Q) With the schools rushing to meet this unrealistic deadline of 1 June I fear it will become a box ticking exercise rather than attention to detail/risk factors. Given that the medical experts are constantly learning about this new virus surely it makes more sense to get the kids back out in September when more factors are clear?
A) We share some of your concerns. We have used advanced mathematical techniques to estimate how likely children are to get the infection depending on when their school reopens. Our findings show that delaying a school re-opening by two weeks (to 15th June) approximately halves the risk to children, and delaying the re-opening of school until September is significantly less risky other things being equal (much closer to zero though some risk still exists). Our modelling also showed that staying at home generally between now and September is about half as risky as going to school, but that also means that children do not get the important benefit of having face-to-face learning and being with their friends. Significantly delaying the reopening of schools to mid-June or sometime thereafter means that public health officials, GPs, local authorities, schools/headteachers have more time to prepare and find solutions to local challenges and set up strong local testing procedures while knowing that risks are getting lower.

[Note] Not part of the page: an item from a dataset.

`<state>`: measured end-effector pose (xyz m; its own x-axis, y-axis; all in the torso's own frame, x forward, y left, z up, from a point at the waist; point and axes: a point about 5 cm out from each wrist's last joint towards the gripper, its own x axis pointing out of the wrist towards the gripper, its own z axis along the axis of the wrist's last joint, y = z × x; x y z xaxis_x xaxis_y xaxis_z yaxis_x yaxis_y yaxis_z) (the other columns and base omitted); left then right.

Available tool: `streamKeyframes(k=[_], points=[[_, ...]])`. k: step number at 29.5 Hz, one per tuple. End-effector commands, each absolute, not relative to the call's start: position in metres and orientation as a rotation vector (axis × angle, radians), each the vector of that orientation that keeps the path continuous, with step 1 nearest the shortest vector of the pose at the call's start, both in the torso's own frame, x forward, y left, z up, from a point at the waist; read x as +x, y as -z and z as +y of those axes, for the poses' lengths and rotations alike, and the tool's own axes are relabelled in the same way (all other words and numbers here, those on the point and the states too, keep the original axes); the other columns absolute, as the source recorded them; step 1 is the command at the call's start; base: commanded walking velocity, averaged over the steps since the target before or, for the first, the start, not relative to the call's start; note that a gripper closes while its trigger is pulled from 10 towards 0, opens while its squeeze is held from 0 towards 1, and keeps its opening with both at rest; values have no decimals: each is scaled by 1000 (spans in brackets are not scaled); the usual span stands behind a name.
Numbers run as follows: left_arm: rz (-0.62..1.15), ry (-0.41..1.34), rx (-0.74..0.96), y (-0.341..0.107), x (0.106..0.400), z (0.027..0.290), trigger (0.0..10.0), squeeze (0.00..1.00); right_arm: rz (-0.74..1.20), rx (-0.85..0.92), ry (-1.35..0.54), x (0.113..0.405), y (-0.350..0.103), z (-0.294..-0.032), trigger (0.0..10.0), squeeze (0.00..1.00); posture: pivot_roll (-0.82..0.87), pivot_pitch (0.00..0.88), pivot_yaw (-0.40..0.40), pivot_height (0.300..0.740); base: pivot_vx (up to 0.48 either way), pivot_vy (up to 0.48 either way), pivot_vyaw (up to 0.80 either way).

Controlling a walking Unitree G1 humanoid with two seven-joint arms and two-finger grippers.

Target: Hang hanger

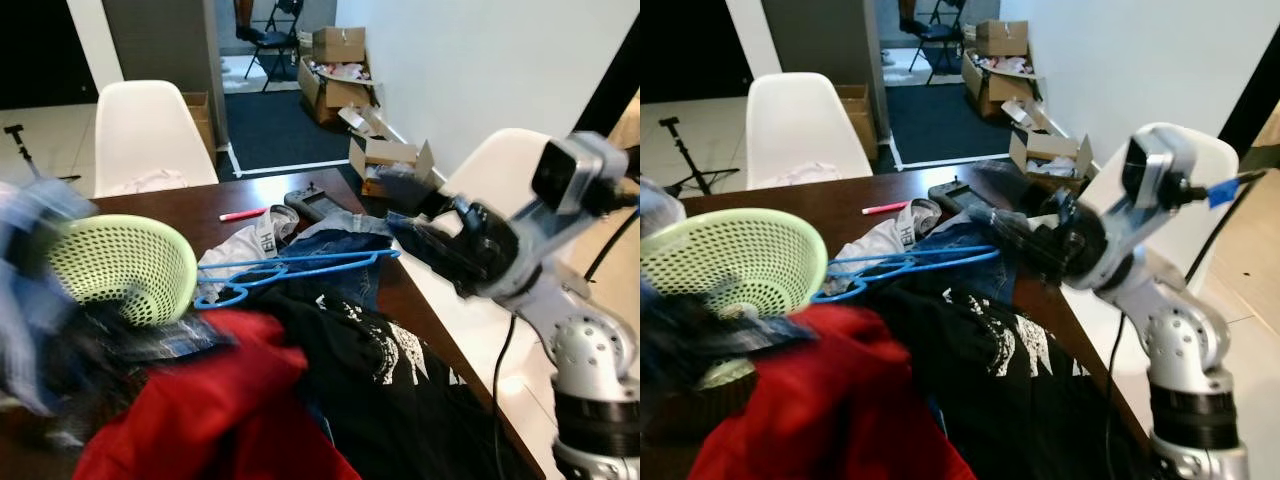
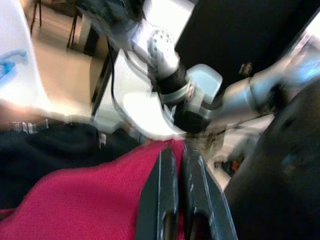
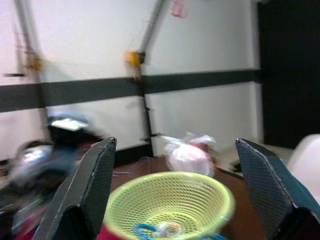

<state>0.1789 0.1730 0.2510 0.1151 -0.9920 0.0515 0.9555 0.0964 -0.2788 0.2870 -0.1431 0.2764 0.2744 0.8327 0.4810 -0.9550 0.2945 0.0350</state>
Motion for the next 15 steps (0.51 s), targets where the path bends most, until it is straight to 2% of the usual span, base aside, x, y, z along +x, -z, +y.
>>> streamKeyframes(k=[1, 2, 3, 4, 7, 9, 11, 12, 13, 14, 15], points=[[184, 1435, -247, -243, 178, 164, 0, 0, -373, 314, -1182, 293, -270, -138, 10000, 1000, 151, 51, -83, 740, 0, 0, 0], [218, 1389, -245, -231, 178, 154, 0, 0, -348, 290, -1148, 298, -266, -133, 10000, 286, 149, 52, -85, 740, 0, 0, 0], [218, 1389, -245, -231, 178, 154, 0, 0, -348, 290, -1148, 298, -266, -133, 10000, 286, 149, 52, -85, 740, 0, 0, 0], [267, 1362, -221, -216, 175, 144, 0, 0, -336, 271, -1117, 302, -265, -130, 10000, 0, 150, 51, -86, 740, 0, 0, 0], [323, 1278, -162, -193, 173, 131, 0, 0, -338, 243, -1080, 308, -269, -132, 10000, 0, 151, 51, -89, 740, 0, 0, 0], [323, 1278, -162, -193, 173, 131, 0, 0, -338, 243, -1080, 308, -269, -132, 10000, 0, 151, 51, -89, 740, 0, 0, 0], [344, 1145, -88, -171, 177, 123, 0, 0, -353, 178, -1056, 313, -275, -138, 10000, 0, 150, 50, -92, 740, 0, 0, 0], [320, 1048, -34, -159, 183, 121, 8549, 0, -352, 132, -1069, 313, -278, -140, 10000, 0, 142, 43, -98, 740, 0, 0, 0], [320, 1048, -34, -159, 183, 121, 8549, 0, -352, 132, -1069, 313, -278, -140, 10000, 0, 142, 43, -98, 740, 0, 0, 0], [289, 962, 0, -151, 188, 119, 10000, 0, -347, 89, -1094, 312, -279, -140, 10000, 0, 142, 43, -98, 740, 0, 0, 0], [289, 962, 0, -151, 188, 119, 10000, 0, -347, 89, -1094, 312, -279, -140, 10000, 0, 142, 43, -98, 740, 0, 0, 0]])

Q) I want to know what the plan is going forward; they are just taking about the years who may go back in June but what’s the plan for the other kids?

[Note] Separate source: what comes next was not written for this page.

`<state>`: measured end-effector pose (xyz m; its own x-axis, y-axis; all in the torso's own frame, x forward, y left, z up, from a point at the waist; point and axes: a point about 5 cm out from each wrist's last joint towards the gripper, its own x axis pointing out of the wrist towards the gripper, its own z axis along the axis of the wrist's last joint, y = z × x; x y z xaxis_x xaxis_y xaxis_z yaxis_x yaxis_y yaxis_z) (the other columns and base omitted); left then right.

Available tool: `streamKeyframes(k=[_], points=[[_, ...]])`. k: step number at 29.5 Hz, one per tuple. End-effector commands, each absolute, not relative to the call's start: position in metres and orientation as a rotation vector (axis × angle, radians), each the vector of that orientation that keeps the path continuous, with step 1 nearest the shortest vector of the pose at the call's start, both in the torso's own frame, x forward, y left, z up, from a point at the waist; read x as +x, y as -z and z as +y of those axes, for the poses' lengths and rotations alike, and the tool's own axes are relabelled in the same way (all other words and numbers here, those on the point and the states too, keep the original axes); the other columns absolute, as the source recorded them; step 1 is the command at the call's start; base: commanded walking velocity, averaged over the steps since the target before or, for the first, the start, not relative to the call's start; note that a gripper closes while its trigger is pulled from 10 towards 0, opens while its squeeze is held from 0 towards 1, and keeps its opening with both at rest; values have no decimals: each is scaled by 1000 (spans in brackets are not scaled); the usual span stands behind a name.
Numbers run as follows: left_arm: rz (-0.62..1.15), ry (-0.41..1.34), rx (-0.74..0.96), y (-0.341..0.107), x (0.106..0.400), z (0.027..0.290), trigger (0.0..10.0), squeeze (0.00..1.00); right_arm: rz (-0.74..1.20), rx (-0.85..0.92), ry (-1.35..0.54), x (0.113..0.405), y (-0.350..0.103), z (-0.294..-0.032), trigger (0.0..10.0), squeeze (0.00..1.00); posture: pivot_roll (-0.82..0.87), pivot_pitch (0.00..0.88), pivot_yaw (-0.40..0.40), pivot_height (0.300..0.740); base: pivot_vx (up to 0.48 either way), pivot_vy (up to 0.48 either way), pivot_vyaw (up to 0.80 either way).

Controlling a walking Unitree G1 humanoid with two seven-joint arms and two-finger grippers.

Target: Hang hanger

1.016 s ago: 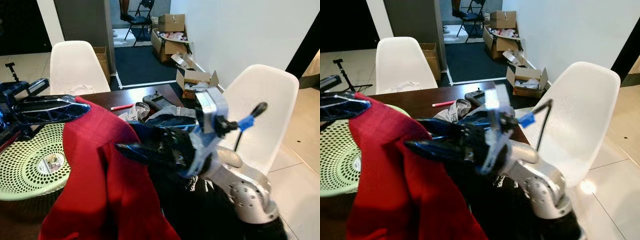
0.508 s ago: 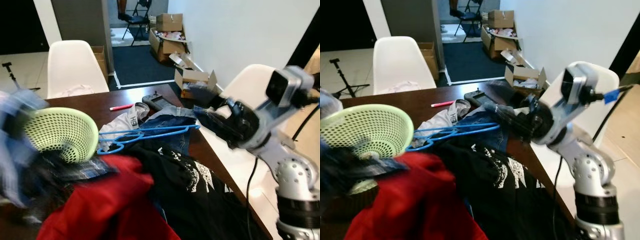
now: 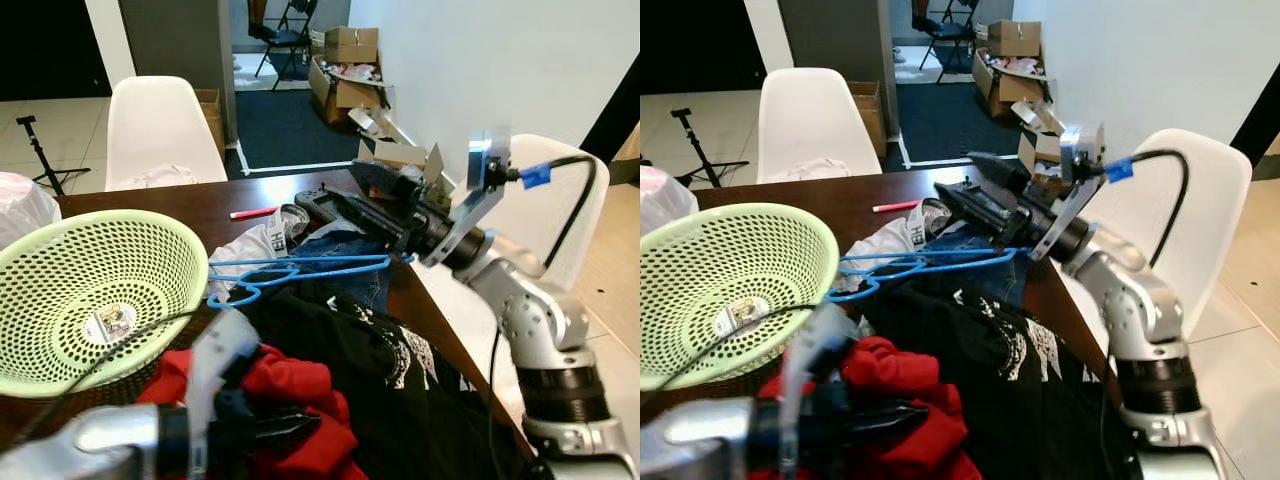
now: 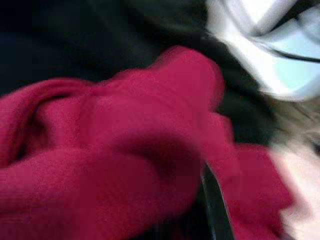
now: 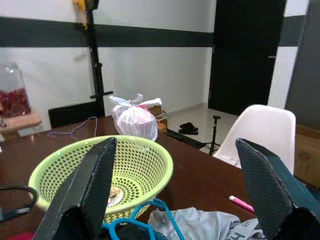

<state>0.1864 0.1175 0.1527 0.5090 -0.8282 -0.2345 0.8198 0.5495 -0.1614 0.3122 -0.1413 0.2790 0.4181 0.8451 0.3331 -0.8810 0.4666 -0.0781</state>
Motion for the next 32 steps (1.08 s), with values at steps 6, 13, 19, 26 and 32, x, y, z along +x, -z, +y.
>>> streamKeyframes(k=[6, 13, 19, 26, 32], points=[[164, 681, -21, -139, 196, 123, 10000, 0, -255, -120, -1240, 300, -270, -143, 10000, 0, 141, 42, -110, 740, 0, 0, 0], [71, 542, 33, -140, 194, 122, 10000, 0, -105, -452, -1335, 296, -257, -141, 10000, 0, 139, 38, -124, 740, 0, 0, 0], [33, 564, 112, -137, 191, 111, 10000, 0, -84, -742, -1265, 312, -235, -106, 10000, 0, 141, 43, -130, 740, 0, 0, 0], [5, 589, 159, -135, 188, 103, 10000, 0, -137, -850, -1091, 330, -227, -73, 10000, 0, 145, 47, -130, 740, 0, 0, 0], [-5, 566, 140, -133, 188, 103, 10000, 0, -133, -1015, -1056, 334, -221, -67, 10000, 0, 144, 46, -132, 740, 0, 0, 0]])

A) Given that we cannot return all children to the same school site safely at the same time, Independent Sage suggests using a wide range of empty facilities - private schools, sports facilities and other non-school venues as examples of places where children can receive face-to-face education, pastoral and mental health support as well as physical education during the summer school term. As we go into the summer holidays this could be in the form of summer camps where social and physical development would be supported, with some education where possible. The more that educational activity can occur outdoors or, for example, in ventilated marquees, the less the transmission will be.
It is important to recognise that this diverse provision of education inside and outside of school, with social distancing and other safety measures in place, cannot be done with the existing numbers in the school workforce. The government should therefore look to expand the school workforce during Covid-19 to allow for more flexible, diverse and expanded education provision.
Q) We live in a household where it’s me, my husband, our three children and my mother-in-law who is over 70. My mother-in-law has a weak immune system and has Rheumatoid arthritis. How can I send my primary school children to school but also make sure she doesn’t get coronavirus?
A) We believe local testing, track and isolating programmes – undertaken by public health workers, and involving local GPs, will enable us to protect vulnerable adults (including grandparents in multigenerational homes) by regularly testing people, tracing their contacts and isolating infectious children or adults. In the situation above, parents will need to make an informed choice about sending the child to school taking into account the local infection rates and also the risk assessment of the school environment. To reduce the risk of your child bringing coronavirus into the home, it is important to ensure that your children have a shower and change their clothes when they return home. In addition, you could ensure general hygiene, social distance at home between your children and their grandmother, and keep rooms well ventilated. The family also need to ensure that they do not share items such as towels.